Bank wins case to take pensioners’ house

TWO Windhoek pensioners are now at risk of being evicted from the house where they have lived for nearly 40 years, after losing a long legal battle to stave off losing their home to First National Bank Namibia.

Pensioners Jason and Martha Mukapuli are again facing the threat of being evicted from their home after the Supreme Court on Friday last week dismissed an appeal through which they were trying to hold onto the house in which they have been living since 1979.

With the dismissal of the couple’s appeal, FNB Namibia will be able to have a court order for their eviction from their house carried out, if the bank wants to proceed with such a drastic action.

The couple remained adamant yesterday that they no longer owed the bank any money as a result of a home loan that they received from SWA Building Society in September 1998, and that they have repaid the money they borrowed – and some more.

“The bank wants to get rich through me. […] I owe the bank nothing. It is the bank that owes me,” Mrs Mukapuli said.

In its judgement on Friday, the Supreme Court did not agree with that view, though.

On behalf of FNB, the bank’s communications manager, Elzita Beukes, yesterday said the bank was awaiting legal guidance before it decides what its next step in the matter would be.

“It is unfortunate that no planning for this reality had occurred in the last years by the family concerned, knowing the real circumstances of continued arrears. It is hoped that a suitable solution will soon be found,” Beukes added.

Jason and Martha Mukapuli – now aged 71 and 68 respectively – obtained a loan of N$151 950 from Swabou in September 1998 to have additions done to their house.

Although Mr Mukapuli was 52 at the time the loan was taken and Mrs Mukapuli was 50, the loan was to be repaid over a period of 30 years.

With Swabou, which was taken over by FNB in 2003, initially charging interest on the loan at an annual rate of 21,25%, the interest payments that the couple had to make amounted to more than N$32 000 a year at the beginning of the repayment period.

The loan agreement that the couple signed also included a provision that Swabou would be allowed to charge compound interest – interest to be paid on interest – on interest that was in arrears.

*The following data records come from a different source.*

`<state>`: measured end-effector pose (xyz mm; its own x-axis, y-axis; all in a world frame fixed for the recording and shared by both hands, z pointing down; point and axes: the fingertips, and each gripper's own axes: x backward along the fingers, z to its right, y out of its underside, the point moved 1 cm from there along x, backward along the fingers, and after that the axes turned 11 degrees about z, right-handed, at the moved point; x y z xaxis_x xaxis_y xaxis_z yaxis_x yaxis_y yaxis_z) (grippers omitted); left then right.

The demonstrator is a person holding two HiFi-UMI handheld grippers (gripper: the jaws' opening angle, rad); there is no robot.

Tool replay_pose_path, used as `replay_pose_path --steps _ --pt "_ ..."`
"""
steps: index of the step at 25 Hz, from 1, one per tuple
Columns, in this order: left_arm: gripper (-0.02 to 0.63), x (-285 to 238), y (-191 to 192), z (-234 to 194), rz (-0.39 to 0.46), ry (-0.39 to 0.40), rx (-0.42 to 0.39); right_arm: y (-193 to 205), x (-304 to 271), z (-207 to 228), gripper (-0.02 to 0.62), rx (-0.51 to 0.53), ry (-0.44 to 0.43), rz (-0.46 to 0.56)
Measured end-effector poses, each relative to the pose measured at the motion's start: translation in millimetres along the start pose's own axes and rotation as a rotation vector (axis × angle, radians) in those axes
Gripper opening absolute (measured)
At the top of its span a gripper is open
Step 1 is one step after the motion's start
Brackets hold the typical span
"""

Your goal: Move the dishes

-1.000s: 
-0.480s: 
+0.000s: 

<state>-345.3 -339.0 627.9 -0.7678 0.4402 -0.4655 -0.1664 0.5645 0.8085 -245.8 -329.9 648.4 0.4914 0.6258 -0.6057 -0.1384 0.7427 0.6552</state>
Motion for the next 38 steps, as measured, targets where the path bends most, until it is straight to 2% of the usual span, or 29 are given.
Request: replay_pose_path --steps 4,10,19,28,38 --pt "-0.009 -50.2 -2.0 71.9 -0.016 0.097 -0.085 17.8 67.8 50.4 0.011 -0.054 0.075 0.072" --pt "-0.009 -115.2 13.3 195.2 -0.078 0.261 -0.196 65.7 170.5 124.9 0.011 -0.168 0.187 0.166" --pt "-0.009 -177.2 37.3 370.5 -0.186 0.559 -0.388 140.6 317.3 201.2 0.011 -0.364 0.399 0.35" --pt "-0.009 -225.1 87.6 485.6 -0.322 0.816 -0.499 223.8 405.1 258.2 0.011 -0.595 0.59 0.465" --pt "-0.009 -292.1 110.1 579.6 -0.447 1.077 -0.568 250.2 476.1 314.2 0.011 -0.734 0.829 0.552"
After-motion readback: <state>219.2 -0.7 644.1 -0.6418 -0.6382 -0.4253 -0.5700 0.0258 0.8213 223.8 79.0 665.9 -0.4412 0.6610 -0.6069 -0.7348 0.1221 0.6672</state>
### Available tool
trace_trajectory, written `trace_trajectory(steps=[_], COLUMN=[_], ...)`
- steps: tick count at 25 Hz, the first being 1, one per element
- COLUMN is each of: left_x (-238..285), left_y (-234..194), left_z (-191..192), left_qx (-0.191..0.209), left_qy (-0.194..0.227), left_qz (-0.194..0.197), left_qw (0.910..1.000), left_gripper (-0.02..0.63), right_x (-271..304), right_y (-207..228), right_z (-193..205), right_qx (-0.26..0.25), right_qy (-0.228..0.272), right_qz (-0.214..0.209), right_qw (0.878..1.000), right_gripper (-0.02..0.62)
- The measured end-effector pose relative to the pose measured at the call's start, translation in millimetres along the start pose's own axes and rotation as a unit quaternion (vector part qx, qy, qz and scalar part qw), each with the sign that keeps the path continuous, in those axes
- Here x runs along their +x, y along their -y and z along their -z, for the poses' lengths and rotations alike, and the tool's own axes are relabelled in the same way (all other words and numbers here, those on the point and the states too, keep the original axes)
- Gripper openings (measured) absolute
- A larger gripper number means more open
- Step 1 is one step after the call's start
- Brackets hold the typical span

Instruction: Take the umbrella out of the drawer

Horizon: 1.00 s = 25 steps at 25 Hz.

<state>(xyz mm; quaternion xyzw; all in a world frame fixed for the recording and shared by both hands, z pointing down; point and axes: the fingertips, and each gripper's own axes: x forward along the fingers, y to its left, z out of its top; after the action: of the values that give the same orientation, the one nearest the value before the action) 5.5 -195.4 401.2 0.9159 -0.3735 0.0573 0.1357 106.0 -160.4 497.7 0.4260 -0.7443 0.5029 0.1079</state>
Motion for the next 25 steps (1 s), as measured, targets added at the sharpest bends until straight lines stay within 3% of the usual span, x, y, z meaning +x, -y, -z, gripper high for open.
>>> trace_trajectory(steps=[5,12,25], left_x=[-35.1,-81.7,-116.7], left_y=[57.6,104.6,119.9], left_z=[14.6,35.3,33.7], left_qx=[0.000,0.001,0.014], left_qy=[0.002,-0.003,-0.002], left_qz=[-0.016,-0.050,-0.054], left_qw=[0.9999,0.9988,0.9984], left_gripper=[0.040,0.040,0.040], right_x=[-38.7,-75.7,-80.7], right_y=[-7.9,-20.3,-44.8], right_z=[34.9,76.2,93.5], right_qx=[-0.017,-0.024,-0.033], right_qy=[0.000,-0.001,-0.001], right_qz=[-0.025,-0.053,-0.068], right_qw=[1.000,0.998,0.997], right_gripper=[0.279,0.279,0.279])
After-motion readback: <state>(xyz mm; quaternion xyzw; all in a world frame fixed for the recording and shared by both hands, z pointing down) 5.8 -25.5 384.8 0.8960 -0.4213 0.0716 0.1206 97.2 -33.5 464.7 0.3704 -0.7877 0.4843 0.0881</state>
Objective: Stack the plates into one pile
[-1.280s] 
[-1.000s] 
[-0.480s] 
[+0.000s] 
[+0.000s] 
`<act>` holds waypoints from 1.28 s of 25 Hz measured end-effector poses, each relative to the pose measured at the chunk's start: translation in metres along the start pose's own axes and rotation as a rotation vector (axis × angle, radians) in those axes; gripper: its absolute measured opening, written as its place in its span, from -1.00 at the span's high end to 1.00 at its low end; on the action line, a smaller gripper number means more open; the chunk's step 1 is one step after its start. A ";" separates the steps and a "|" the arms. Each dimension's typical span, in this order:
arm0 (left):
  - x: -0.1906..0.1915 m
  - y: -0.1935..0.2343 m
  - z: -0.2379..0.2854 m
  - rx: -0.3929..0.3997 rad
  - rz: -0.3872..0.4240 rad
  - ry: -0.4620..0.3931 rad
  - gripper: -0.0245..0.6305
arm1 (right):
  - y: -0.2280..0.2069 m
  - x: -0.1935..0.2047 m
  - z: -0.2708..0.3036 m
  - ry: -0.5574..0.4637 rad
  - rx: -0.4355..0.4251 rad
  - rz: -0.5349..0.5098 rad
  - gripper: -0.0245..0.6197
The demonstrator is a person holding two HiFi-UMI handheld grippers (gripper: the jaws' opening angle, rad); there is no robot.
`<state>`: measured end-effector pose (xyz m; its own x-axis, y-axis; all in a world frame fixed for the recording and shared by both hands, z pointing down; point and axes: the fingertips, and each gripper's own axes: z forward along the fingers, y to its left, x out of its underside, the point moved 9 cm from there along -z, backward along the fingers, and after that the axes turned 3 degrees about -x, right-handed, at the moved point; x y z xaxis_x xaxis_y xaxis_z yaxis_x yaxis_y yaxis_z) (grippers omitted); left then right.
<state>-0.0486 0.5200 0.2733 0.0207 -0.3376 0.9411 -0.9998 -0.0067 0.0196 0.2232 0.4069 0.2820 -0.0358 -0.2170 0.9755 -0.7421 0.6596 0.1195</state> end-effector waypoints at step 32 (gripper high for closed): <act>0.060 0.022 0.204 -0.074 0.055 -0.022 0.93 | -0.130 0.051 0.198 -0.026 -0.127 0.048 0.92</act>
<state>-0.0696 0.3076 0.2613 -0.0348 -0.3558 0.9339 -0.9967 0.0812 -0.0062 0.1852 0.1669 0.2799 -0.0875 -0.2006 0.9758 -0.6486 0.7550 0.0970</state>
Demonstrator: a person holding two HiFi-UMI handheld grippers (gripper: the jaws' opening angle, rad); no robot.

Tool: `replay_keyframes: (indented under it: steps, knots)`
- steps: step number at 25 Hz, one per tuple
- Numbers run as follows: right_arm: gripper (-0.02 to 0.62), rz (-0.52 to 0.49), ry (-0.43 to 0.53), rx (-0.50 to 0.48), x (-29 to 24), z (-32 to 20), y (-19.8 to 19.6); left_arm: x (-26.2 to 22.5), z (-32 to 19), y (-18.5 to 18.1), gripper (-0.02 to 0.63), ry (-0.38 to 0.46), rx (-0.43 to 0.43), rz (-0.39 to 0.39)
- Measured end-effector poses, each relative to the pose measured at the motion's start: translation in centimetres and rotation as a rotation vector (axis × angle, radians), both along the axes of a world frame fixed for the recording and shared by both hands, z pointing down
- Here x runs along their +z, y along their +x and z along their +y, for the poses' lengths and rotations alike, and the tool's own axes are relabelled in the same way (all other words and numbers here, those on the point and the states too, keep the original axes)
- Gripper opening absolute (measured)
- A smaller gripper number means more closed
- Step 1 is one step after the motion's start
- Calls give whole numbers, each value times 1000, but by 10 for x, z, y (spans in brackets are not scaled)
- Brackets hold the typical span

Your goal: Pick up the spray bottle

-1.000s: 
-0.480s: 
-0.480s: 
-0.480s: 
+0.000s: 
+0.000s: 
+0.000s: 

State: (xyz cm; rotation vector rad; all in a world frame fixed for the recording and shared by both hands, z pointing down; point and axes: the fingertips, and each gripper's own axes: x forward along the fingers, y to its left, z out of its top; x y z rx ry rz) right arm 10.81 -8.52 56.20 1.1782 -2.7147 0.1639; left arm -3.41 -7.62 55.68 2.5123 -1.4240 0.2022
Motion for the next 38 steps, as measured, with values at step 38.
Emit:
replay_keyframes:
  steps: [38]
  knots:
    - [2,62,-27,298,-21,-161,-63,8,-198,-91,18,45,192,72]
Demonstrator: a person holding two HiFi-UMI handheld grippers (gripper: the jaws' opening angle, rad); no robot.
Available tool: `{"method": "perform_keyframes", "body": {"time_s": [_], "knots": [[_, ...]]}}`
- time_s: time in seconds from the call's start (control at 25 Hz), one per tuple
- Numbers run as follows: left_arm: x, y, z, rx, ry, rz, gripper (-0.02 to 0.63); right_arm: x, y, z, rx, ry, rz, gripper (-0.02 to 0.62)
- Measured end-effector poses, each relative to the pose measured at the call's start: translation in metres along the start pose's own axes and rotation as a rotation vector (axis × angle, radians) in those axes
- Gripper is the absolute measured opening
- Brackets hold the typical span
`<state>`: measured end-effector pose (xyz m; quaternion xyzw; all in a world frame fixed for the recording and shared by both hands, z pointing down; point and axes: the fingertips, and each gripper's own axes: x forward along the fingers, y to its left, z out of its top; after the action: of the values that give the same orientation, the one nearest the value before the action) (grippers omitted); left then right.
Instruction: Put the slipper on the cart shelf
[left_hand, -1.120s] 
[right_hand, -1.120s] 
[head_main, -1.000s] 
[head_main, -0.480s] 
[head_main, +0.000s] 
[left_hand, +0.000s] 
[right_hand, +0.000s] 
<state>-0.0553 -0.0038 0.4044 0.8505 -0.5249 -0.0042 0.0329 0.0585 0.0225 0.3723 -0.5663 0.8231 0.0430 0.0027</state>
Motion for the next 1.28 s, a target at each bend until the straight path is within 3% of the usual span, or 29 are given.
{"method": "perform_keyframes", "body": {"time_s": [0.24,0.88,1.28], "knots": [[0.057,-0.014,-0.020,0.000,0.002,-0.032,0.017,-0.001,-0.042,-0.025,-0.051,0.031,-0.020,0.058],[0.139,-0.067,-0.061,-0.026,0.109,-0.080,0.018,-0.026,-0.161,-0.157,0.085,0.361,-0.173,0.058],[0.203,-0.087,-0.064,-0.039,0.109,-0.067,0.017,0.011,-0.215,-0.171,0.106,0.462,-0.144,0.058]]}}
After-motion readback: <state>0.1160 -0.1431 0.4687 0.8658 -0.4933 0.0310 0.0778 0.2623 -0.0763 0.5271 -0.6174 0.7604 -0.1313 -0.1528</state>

According to Mrs Mukapuli, she and her husband paid back N$249 882 to Swabou on the loan of N$151 950, and in her view, the loan had been fully repaid, acting judge of appeal Johan Strydom recounted in the judgement delivered on Friday.

FNB, however, claimed that the couple were in arrears with the repayment of the borrowed money, and as a result sued them in the High Court.

The couple tried to defend the case without legal representation, but in September 2009, a judgement was granted against them in an amount of N$177 743. An order was also given that their house could be sold to raise money to pay the debt to the bank.

In May 2010, the bank had the house sold at an auction – to itself. FNB bought the house for N$262 000 at the auction.

In June 2010, a lawyer then representing the couple made a written offer to the bank to pay off N$80 000 on the amount they owed at that stage, with the rest of the debt to be paid in monthly instalments after that. The bank refused the offer, and proceeded in August 2010 to obtain a court order to have the couple evicted from the house.

Resisting the move to force them out of their house, the Mukapulis appealed to the Supreme Court against the initial order granted against them in the High Court.

In the Supreme Court’s judgement, acting judge of appeal Strydom noted that the couple’s stance that they were only required to pay simple interest on the loan, instead of compound interest, resulted in their calculations of how much they owed on the loan being palpably incorrect.

Also, their signing of documents which they later said were not properly explained to them and did not understand, was of their own doing, judge Strydom remarked.

With the threat of eviction resurrected, Mrs Mukapuli stuck to her stance yesterday: “We will not move, because where should we go to? We have finished paying.”